■ **Your instructions**
Return the listing below exactly, with the pictures dropped.

-=-=-

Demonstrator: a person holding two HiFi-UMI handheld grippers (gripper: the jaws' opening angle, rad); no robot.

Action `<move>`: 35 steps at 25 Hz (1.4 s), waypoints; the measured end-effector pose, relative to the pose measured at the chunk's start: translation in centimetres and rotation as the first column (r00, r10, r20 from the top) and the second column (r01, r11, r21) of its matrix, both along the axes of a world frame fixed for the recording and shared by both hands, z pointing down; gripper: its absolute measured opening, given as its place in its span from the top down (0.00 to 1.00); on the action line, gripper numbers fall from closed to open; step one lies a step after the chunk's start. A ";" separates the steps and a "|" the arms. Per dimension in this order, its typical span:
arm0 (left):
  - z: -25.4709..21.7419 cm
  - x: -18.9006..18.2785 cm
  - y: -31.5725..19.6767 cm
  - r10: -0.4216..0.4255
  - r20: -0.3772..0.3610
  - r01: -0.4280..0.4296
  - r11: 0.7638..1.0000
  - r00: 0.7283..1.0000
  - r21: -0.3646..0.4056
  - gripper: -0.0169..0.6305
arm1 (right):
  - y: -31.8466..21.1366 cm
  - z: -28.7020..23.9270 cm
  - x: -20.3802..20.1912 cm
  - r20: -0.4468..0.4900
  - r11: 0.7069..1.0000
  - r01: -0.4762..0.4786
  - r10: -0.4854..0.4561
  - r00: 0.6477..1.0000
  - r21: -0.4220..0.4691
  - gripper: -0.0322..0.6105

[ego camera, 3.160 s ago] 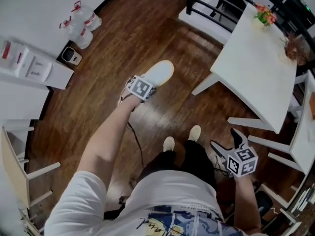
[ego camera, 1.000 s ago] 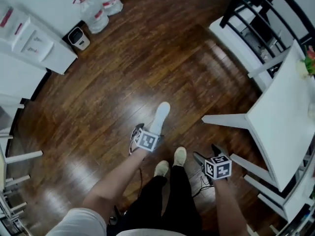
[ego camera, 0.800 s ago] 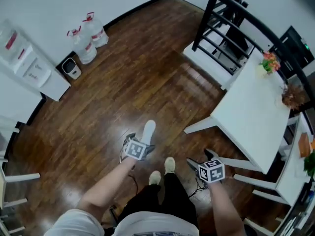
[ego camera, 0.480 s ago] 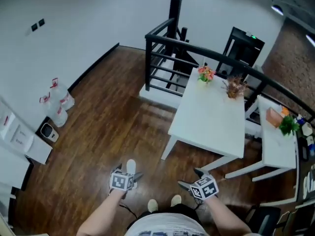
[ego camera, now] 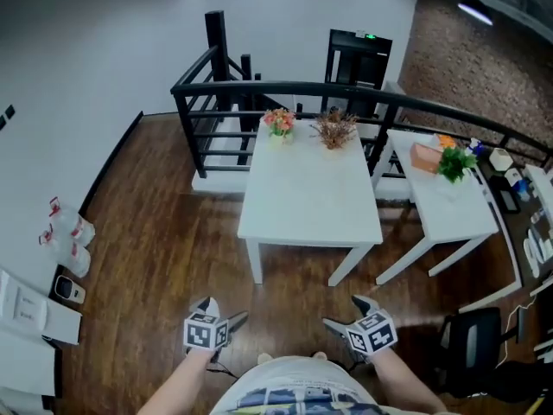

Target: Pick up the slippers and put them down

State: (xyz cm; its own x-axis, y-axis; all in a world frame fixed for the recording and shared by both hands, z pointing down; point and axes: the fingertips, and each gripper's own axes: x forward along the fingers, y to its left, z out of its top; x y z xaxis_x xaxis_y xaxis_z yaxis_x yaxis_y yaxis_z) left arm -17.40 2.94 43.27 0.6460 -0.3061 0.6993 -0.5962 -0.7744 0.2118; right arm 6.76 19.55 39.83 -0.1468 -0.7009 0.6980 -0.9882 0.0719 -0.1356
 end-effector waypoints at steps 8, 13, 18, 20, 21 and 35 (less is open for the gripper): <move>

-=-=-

■ **Written answer**
Demonstrator: a person holding two HiFi-UMI handheld grippers (gripper: the jaws' opening angle, rad); no robot.

Action `<move>`: 35 steps at 25 Hz (1.4 s), waypoints; the measured end-effector pose, relative to the pose measured at the chunk's start: translation in centimetres and rotation as the first column (r00, r10, r20 from the top) and the second column (r01, r11, r21) of its matrix, both along the axes of a world frame fixed for the recording and shared by both hands, z pointing down; gripper: its absolute measured opening, given as its place in its span from the top down (0.00 to 1.00); on the action line, gripper numbers fall from closed to open; step one lies a step after the chunk's start. A ";" separates the steps and a "|" the arms. Per dimension in this order, its typical span:
arm0 (left):
  - z: -25.4709..21.7419 cm
  - x: -18.9006..18.2785 cm
  - y: -31.5725..19.6767 cm
  - r10: -0.4216..0.4255
  - r20: -0.3772..0.3610
  - r01: -0.4280..0.4296
  - r11: 0.7638..1.0000
  - r00: 0.7283..1.0000
  - r21: -0.3646..0.4056
  - gripper: -0.0169..0.6305
arm1 (right):
  - y: -31.8466..21.1366 cm
  - z: -28.7020..23.9270 cm
  - x: -20.3802..20.1912 cm
  - r20: -0.4468..0.4900
  - r11: 0.7069..1.0000
  - r01: -0.4762..0.4786
  - r10: -0.4854..0.4561
  - r00: 0.6477..1.0000
  - r21: -0.4220..0.4691
  - gripper: -0.0322..0.6105

[ego camera, 3.160 s ago] 
[ego camera, 1.000 s ago] 
[ego camera, 0.800 s ago] 
[ego camera, 0.480 s ago] 
[ego camera, now] 

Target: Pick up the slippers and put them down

State: (xyz cm; its own x-axis, y-axis; all in a world frame fixed for the recording and shared by both hands, z pointing down; point and axes: the fingertips, and each gripper's own axes: x forward along the fingers, y to its left, z out of its top; x y z xaxis_x xaxis_y xaxis_z yaxis_x yaxis_y yaxis_z) left arm -17.40 2.94 43.27 0.6460 -0.3061 0.6993 -0.5962 -0.7744 0.2118; right arm 6.76 19.55 39.83 -0.1468 -0.7009 0.6980 -0.9882 0.0719 -0.1356
 end-effector waypoints at steps 8, 13, 18, 20, 21 and 35 (less is open for the gripper): <move>

This exercise has been completed.